Une lune nommée « Chrysalide »

Dans certains scénarios, la lune perdue est entrée en collision avec Titan ou Japet, un autre satellite naturel de la planète ; dans d’autres, elle a été complètement éjectée du système de Saturne. Mais dans 17 des simulations, la lune a frôlé Saturne, où elle aurait pu être déchiquetée par les forces gravitationnelles, devenant finalement les anneaux emblématiques.

La Lune disparue a été baptisée Chrysalis, Chrysalide en français, par Jack Wisdom, comparant l’émergence des anneaux de Saturne à un papillon sortant d’un cocon. Les scientifiques pensent que Chrysalis était un peu plus petite que notre Lune à nous, et environ de la taille d’un autre satellite de Saturne, Japet. Or ce dernier est presque entièrement constitué d’eau glacée.

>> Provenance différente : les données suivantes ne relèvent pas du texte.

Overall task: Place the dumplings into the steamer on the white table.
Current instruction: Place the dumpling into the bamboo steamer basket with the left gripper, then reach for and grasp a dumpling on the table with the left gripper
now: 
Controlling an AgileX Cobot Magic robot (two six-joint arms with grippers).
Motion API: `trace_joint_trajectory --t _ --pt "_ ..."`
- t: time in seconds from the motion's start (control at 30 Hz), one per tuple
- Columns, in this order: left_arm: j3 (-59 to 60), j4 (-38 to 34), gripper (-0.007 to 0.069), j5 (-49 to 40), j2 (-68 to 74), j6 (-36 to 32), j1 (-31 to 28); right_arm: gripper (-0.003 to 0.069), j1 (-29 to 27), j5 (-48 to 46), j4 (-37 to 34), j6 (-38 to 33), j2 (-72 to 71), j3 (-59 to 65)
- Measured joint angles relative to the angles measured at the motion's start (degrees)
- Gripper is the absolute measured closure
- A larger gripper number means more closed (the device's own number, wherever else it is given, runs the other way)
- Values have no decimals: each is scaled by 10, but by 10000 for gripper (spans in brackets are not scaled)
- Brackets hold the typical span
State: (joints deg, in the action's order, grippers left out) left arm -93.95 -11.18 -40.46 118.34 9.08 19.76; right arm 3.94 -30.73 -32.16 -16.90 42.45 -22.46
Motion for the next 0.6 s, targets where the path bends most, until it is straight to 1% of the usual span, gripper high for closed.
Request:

« Il est donc plausible de faire l’hypothèse que Chrysalis était également faite d’eau glacée, et c’est ce dont on a besoin pour créer les anneaux », qui en sont constitués à 99 %, relève le professeur. A-t-il l’impression d’avoir finalement résolu le mystère des anneaux de Saturne ? « Nous avons fourni une bonne contribution », répond-il avant d’ajouter : le système de Saturne et ses satellites recèlent encore « beaucoup de mystères ».